As equity markets continue their swoon, many have marveled at the extended run that bond exchange traded funds such as those that invest in long or intermediate duration U.S. Treasuries have had.

For instance, iShares Barclays 7-10 Year Treasury Bond Fund (NYSEArca: IEF) continues to trade at multi-year highs, and is up 10.8% year to date, while iShares Barclays 20+ Year Treasury (NYSEArca: TLT) is up 17.2% year to date.

However, one segment of the fixed income market that has largely underperformed this year is that of convertible bonds.

SPDR Convertible Bond (NYSEArca: CWB) is a familiar name in the space, and is down 10.9% year to date, and based on yesterday’s close, is flirting with its lowest price levels in about a year.

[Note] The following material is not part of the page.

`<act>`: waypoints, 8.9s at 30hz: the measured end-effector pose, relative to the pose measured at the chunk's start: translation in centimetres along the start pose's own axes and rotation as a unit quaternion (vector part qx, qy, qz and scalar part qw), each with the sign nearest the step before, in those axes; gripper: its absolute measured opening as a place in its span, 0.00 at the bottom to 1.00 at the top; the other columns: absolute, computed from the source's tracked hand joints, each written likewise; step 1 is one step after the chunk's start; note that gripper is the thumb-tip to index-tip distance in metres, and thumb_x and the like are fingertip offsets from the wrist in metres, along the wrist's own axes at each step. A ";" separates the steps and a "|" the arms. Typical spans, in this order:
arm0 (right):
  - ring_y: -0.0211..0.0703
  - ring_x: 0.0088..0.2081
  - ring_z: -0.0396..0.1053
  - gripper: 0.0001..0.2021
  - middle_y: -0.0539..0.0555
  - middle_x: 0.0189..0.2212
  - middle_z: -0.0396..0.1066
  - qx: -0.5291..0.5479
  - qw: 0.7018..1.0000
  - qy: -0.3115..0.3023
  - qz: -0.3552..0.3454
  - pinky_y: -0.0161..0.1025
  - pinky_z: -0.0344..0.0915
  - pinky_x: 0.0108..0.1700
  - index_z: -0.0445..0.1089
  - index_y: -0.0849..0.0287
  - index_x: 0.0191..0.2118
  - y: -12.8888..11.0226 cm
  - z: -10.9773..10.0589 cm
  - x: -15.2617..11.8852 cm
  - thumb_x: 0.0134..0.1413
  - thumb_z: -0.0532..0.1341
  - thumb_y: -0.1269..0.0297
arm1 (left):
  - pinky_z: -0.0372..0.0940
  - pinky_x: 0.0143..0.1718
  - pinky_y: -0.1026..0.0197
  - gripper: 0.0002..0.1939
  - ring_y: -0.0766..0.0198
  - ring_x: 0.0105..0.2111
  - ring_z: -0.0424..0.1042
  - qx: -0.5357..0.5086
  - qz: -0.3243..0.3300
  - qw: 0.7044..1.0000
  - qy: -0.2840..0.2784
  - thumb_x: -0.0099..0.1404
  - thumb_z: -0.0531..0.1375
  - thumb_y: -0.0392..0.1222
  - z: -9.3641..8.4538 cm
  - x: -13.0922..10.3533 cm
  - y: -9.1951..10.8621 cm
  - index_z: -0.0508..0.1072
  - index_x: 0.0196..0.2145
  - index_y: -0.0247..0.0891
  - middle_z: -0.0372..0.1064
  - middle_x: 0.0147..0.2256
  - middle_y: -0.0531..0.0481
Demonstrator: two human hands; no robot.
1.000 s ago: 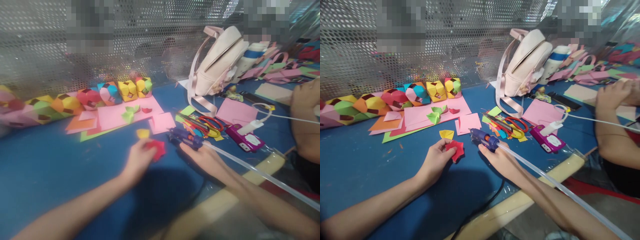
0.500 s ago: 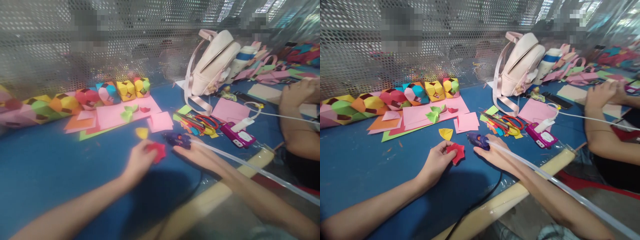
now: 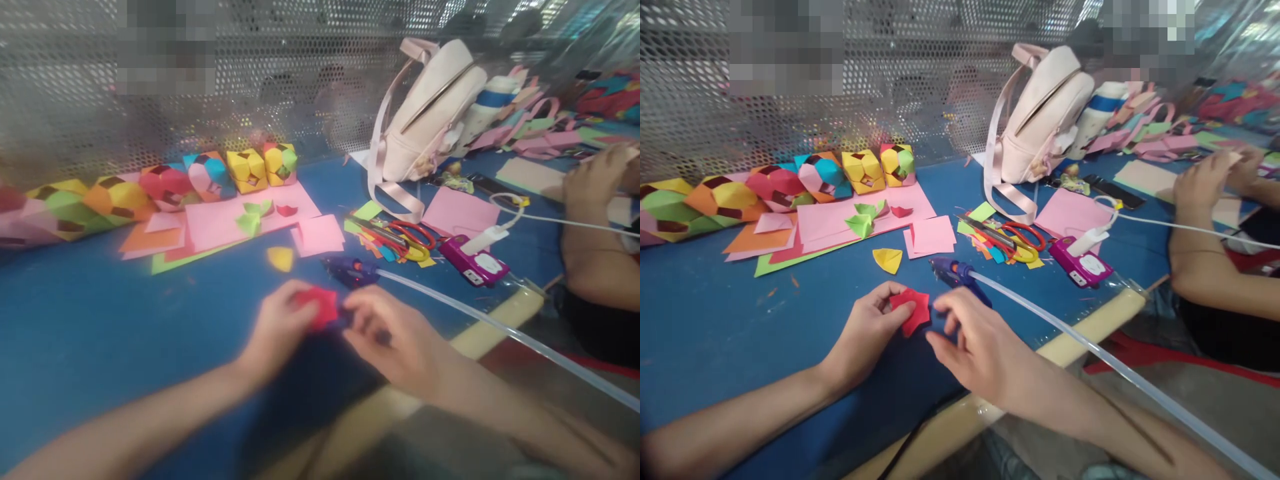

CWB invests in corporate convertible bonds issued by companies that can be exchanged for preferred or common stock in that given company. Currently, CWB’s top holdings are convertible bonds from GM, WFC, C, BAC, and MET and the index methodology is based on the Barclays Capital U.S. Convertible Bond Index.

A newcomer to the space is PowerShares Convertible Securities (NYSEArca: CVRT), which is based on the BofA Merrill Lynch All U.S. Convertibles Index, and debuted in May of this year.

Currently, the top 5 holdings of CVRT are convertible bonds of AMGN, GM, UAL, MCHP, and WFC. Like CWB, CVRT’s performance has suffered as of late and it is near its lowest price levels since the fund’s inception.